WORK ITEM:
Word for word, give the data again without its pictures.

═════ INFORMATION PROVIDED

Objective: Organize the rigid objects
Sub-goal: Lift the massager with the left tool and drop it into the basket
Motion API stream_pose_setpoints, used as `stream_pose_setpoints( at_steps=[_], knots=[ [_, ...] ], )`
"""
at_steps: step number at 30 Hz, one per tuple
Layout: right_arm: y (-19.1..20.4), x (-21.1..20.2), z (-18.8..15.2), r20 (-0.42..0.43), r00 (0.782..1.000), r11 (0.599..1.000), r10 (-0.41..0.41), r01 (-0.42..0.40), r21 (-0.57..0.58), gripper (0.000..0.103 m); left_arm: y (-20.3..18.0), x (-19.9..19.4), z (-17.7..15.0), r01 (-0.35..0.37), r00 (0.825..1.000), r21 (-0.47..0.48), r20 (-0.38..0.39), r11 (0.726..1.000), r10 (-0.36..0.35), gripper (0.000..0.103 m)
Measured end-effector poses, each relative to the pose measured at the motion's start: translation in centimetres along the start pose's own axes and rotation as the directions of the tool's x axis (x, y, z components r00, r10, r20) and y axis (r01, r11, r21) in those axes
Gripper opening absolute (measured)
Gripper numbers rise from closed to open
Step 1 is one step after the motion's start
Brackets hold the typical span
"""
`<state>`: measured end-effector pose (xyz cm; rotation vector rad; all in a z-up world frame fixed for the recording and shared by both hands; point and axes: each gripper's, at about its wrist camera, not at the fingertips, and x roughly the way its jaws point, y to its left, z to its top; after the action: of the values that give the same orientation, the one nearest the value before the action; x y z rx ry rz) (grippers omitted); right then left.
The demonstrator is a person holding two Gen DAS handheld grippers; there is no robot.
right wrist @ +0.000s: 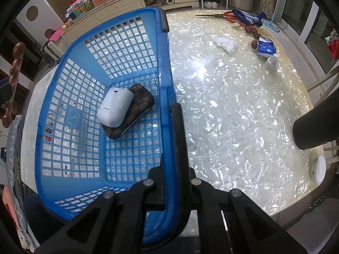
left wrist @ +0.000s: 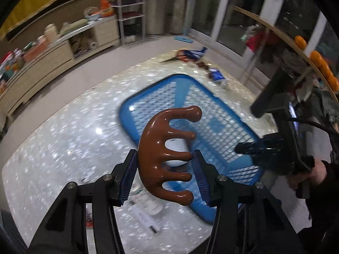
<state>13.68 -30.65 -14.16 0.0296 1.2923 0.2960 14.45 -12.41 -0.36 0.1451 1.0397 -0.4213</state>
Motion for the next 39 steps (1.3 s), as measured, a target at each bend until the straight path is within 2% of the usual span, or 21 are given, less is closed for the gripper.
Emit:
stream_pose_setpoints(
  at_steps=[8, 16, 23, 26, 30, 33, 37, 38, 39],
  knots=[
    [-0.1, 0.0, 0.1, 0.004, 1.0, 1.0, 0.009, -0.009, 0.004, 0.006, -4.3, 5.1, 0.2, 0.054, 0.997, 0.084, -0.06, 0.995, -0.049, 0.056],
    [-0.1, 0.0, 0.0, 0.01, 1.0, 1.0, 0.012, -0.012, 0.003, 0.006, -4.8, 9.1, -0.2, 0.087, 0.99, 0.164, -0.122, 0.983, -0.067, 0.056],
    [-0.2, 0.0, 0.0, 0.014, 1.0, 1.0, 0.021, -0.021, 0.005, 0.006, -5.2, 11.7, -0.2, 0.077, 0.986, 0.241, -0.161, 0.968, -0.039, 0.056],
    [-0.1, -0.1, -0.1, 0.015, 1.0, 1.0, 0.024, -0.024, 0.004, 0.006, -5.6, 12.7, -0.2, 0.056, 0.982, 0.265, -0.191, 0.963, -0.004, 0.056],
    [-0.1, -0.1, -0.2, 0.018, 1.0, 1.0, 0.024, -0.024, 0.003, 0.006, -6.1, 13.0, -0.1, 0.059, 0.98, 0.287, -0.198, 0.956, 0.0, 0.056],
    [-0.1, -0.1, -0.2, 0.018, 1.0, 1.0, 0.025, -0.025, 0.002, 0.006, -6.4, 13.6, -0.1, 0.032, 0.975, 0.305, -0.217, 0.952, 0.036, 0.056],
    [-0.2, -0.1, -0.2, 0.019, 0.999, 1.0, 0.028, -0.028, 0.003, 0.006, -6.3, 14.0, -0.1, 0.031, 0.971, 0.295, -0.236, 0.955, 0.042, 0.056],
    [-0.1, -0.1, -0.2, 0.019, 0.999, 1.0, 0.027, -0.027, 0.002, 0.006, -6.3, 14.0, 0.0, 0.015, 0.972, 0.294, -0.229, 0.956, 0.055, 0.057],
    [-0.1, -0.1, -0.2, 0.019, 0.999, 1.0, 0.027, -0.027, 0.002, 0.006, -6.3, 14.0, -0.1, 0.012, 0.973, 0.296, -0.225, 0.955, 0.057, 0.062]
  ],
)
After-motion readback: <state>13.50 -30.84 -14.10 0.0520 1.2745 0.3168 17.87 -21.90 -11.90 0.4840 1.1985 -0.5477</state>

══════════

RESULT BELOW:
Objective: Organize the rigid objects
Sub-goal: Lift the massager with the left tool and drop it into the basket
Motion API stream_pose_setpoints, used as `stream_pose_setpoints( at_steps=[_], knots=[ [_, ...] ], )`
"""
at_steps: step number at 30 Hz, one per tuple
Layout: right_arm: y (-19.1..20.4), x (-21.1..20.2), z (-18.8..15.2), r20 (-0.42..0.43), r00 (0.782..1.000), r11 (0.599..1.000), r10 (-0.41..0.41), r01 (-0.42..0.40), r21 (-0.57..0.58), gripper (0.000..0.103 m); left_arm: y (-20.3..18.0), x (-19.9..19.4), z (-17.7..15.0), r01 (-0.35..0.37), r00 (0.825..1.000), r21 (-0.47..0.48), r20 (-0.38..0.39), r11 (0.726..1.000), r10 (-0.36..0.35), gripper (0.000..0.103 m)
Measured end-effector poses, each relative to the pose measured at the motion's start: translation in centimetres along the start pose's own axes and rotation as the directions of the tool's x axis (x, y, z components r00, r10, r20) and y axis (r01, r11, r21) in those axes
Gripper opening absolute (measured)
Gripper numbers rise from closed to open
Step 1 is one step after the motion's start
Brackets hold the typical span
"""
`<state>`: measured end-effector pose (xyz cm; rotation vector rad; all in a z-up world frame fixed for the recording and shared by both hands; point and axes: each gripper's, at about its wrist camera, not at the fingertips, and x roughly the way its jaws point, y to its left, z to its top; after the action: of the values that give the same orientation, the one nearest the value before the action; x y z rx ry rz) (grippers omitted); right then left.
The demonstrator is a person holding two Gen DAS handheld grippers; there is no robot.
right wrist @ +0.000s: 
left wrist @ +0.000s: 
<state>13.68 -30.65 -14.16 0.0296 1.2923 0.2960 14.45 -12.41 -0.36 0.1451 1.0397 -0.4213</state>
Motion for the next 39 steps (1.3 s), as measured, a target at each bend until the straight path is within 2% of the usual span, or 21 are given, less is closed for the gripper.
Emit:
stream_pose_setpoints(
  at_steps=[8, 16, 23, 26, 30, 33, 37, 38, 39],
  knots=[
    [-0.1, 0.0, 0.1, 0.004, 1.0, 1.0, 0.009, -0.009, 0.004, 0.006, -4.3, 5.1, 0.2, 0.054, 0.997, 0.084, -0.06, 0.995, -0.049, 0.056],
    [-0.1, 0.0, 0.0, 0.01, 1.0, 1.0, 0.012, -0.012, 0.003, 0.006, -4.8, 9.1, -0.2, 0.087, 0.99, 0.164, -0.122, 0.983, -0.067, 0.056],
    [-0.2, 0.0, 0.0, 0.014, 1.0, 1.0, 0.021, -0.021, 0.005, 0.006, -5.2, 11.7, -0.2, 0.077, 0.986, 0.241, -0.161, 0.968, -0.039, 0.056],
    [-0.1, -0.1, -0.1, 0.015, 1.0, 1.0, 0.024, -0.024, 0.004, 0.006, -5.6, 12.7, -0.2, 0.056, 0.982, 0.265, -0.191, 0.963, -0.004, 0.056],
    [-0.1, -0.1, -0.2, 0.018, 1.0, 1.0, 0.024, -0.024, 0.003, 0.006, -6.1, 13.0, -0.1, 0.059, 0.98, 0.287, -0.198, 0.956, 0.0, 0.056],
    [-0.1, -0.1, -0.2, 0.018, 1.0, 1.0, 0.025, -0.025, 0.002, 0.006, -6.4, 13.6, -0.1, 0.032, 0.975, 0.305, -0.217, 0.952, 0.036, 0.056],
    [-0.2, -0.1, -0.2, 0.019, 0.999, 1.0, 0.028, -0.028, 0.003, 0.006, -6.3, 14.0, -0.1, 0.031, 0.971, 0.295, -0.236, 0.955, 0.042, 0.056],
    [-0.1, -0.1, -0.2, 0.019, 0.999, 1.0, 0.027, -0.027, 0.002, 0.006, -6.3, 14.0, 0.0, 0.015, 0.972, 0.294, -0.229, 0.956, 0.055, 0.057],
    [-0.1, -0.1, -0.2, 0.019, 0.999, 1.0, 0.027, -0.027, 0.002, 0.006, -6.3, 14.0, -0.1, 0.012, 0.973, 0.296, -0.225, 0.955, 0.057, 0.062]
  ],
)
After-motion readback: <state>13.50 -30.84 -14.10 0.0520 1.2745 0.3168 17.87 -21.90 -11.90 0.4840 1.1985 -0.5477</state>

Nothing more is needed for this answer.